OKLAHOMA CITY — A state representative sued Gov. Kevin Stitt Monday in a last-ditch effort to thwart the Nov. 1 implementation of a new law that will allow Oklahomans to carry guns without licensing or training.
State Rep. Jason Lowe, D-Oklahoma City, said he and four other plaintiffs filed the lawsuit because they believe the permitless carry law violates the state constitution. The suit seeks an injunction while an Oklahoma County district court judge decides if the so-called constitutional carry measure violates the state’s single-subject law, he said.
The constitutional provision prohibits having multiple topics in one bill.
“We’re excited,” Lowe said. “We’re looking forward to challenging this dangerous law.”
Lowe’s lawsuit contends that the bill addresses the carriage of multiple weapons, and it also addresses the ban of guns, machetes, blackjacks, loaded canes, hand chains and metal knuckles on college campuses. The measure also forbids undocumented immigrants from carrying toy guns, reduces the regulations for transporting firearms and no longer requires carriers to disclose that they’re carrying guns to law enforcement during traffic stops.
The legislative measure, which was signed into law by the Republican governor, allows anyone at least 21 years old without a felony conviction or other criminal records to carry with no permitting, licensing or training. The bill does not allow people to brandish firearms nor does it change where Oklahomans can legally carry.

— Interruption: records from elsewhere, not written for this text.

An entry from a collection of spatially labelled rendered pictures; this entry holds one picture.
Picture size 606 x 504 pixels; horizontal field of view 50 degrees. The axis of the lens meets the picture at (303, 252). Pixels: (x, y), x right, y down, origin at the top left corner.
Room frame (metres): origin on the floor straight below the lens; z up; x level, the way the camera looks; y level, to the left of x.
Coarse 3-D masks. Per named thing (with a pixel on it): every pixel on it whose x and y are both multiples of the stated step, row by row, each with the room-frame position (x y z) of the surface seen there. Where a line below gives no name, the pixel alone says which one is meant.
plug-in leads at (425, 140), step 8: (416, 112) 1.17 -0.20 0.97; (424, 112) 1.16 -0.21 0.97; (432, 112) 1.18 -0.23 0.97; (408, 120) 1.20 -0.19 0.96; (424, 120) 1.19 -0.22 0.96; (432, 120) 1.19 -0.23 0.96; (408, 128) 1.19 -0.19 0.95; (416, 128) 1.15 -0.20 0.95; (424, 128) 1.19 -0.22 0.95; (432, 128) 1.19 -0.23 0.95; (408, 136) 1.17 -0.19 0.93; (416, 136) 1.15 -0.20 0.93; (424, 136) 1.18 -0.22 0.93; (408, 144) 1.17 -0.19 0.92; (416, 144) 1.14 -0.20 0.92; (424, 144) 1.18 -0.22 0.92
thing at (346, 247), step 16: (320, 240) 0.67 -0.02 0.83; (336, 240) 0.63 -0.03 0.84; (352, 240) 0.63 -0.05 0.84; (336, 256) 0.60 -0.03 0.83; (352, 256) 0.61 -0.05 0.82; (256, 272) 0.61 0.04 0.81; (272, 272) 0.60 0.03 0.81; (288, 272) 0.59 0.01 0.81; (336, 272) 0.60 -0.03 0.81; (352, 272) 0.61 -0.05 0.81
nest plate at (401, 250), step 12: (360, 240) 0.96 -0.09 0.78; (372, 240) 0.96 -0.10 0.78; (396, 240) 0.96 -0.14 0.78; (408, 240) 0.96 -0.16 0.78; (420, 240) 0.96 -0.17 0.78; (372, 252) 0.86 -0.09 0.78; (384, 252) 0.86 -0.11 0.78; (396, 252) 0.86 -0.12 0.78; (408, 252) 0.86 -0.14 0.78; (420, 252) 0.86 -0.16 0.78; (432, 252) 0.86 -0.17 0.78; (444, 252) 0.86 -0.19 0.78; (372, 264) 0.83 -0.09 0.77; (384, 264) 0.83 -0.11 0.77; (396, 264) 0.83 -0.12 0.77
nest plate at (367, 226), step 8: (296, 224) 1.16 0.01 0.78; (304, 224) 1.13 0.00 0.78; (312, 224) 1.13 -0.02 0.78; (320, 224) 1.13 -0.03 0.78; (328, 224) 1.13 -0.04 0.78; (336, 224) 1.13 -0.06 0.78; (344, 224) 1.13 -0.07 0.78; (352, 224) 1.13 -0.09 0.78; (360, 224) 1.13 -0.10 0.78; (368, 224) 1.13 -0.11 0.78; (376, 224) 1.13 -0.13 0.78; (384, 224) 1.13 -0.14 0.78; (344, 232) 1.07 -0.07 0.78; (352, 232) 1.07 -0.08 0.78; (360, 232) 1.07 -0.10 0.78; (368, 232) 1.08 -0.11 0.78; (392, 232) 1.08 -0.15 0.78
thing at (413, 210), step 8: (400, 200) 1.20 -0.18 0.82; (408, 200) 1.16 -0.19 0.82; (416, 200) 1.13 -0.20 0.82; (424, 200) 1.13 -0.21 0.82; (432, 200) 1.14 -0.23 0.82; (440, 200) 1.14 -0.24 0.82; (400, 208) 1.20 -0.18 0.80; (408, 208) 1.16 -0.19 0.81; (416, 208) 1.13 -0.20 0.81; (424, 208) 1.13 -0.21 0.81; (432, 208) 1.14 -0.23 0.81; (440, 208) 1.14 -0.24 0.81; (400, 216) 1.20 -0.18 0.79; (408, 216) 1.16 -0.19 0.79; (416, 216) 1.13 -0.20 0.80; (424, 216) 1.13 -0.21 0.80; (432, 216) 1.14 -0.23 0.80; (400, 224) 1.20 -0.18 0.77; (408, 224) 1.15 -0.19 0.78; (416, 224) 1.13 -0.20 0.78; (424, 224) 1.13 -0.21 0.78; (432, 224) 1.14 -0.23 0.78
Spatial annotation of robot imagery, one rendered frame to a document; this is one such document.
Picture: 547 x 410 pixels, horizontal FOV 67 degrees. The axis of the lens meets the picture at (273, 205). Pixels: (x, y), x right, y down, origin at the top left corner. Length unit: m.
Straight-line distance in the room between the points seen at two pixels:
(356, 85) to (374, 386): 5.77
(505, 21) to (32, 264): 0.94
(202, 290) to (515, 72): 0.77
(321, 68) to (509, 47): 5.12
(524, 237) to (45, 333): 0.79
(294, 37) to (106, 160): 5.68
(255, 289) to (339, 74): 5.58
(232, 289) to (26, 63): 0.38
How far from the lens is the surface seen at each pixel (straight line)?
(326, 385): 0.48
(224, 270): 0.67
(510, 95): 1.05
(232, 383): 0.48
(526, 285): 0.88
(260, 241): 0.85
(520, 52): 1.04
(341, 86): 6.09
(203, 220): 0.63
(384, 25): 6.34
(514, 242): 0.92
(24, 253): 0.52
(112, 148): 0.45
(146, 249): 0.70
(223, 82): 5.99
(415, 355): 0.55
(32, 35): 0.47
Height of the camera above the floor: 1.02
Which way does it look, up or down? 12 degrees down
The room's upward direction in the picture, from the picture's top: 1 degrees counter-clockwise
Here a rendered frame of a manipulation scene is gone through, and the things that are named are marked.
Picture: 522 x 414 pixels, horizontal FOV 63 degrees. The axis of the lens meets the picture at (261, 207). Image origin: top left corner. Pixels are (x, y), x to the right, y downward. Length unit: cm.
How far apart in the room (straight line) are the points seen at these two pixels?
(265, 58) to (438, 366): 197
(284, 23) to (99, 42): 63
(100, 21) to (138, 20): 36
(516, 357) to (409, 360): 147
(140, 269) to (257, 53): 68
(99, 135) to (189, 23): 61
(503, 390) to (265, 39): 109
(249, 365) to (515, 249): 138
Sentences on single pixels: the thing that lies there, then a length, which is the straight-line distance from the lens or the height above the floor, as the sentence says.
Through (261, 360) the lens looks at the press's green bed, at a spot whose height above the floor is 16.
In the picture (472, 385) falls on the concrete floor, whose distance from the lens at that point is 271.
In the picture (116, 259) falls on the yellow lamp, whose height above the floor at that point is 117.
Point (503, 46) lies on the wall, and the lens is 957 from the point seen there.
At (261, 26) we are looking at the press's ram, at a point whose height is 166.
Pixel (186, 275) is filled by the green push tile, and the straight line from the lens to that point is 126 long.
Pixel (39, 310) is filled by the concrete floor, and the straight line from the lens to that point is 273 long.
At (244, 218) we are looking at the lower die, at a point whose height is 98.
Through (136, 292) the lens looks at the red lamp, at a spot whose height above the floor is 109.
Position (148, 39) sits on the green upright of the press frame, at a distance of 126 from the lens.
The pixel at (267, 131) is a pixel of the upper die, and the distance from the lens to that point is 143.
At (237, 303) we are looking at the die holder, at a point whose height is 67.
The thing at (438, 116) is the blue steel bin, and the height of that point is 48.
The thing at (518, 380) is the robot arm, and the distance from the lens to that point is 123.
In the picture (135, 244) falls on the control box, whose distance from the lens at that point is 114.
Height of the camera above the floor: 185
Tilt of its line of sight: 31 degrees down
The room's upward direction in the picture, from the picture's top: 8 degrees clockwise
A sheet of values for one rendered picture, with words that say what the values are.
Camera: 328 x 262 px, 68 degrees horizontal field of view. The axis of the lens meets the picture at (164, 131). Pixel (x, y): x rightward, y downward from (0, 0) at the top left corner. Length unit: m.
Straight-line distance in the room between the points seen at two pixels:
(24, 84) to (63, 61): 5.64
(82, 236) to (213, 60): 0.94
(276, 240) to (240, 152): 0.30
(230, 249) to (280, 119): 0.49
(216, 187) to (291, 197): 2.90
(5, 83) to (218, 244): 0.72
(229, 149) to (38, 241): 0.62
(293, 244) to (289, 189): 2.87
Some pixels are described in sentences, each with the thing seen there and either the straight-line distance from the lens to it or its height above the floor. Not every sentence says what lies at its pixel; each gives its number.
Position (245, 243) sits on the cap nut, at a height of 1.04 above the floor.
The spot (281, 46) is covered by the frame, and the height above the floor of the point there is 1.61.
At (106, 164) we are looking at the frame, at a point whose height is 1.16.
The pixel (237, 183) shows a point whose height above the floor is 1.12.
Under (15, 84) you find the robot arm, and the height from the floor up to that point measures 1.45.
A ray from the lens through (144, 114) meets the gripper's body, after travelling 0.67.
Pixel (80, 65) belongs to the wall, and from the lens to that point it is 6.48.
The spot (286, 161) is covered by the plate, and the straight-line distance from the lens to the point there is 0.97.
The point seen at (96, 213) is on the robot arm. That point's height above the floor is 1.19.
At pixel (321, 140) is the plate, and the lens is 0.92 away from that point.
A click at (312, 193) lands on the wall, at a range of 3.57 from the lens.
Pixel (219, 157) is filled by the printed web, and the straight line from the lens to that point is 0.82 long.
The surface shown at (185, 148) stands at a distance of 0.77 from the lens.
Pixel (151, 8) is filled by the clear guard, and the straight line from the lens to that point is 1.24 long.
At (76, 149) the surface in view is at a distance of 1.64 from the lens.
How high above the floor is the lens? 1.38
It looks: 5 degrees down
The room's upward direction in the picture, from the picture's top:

For instance, people would still be prohibited from carrying on college campuses.
“The Governor’s Office is reviewing the lawsuit,” spokeswoman Baylee Lakey said. “It is the policy of the Governor’s Office to not comment on ongoing litigation.”
Alex Gerszewski, a spokesman for the Attorney General’s Office, said that office is also reviewing the lawsuit.
In recent weeks, gun-control advocates, including Lowe, led a citizen-led ballot initiative that sought give voters a say on whether to accept or reject the legislation. The effort failed to garner enough signatures to get the issue before voters.
Don Spencer, president of the Oklahoma 2nd Amendment Association, which championed the measure, said he’s certain the law is constitutional. The state’s self defense act is complex and contains multiple sections addressing firearm possession, he said. Sections of the law frequently get updated to make sure they interact with each other.
“I think it’s your basic Hail Mary pass,” he said of the lawsuit. “I think they’re desperate and will do whatever it takes to stop constitutional carry."
However, Spencer said supporters could complete the last-ditch maneuver if the district court judge is sympathetic to their lawsuit.
When the law takes effect next month, Oklahoma will become the 16th state to allow it, supporters say. The measure passed the Republican-controlled Legislature with overwhelming support.
Gun owners must still also acquire a permit to legally carry in some other states.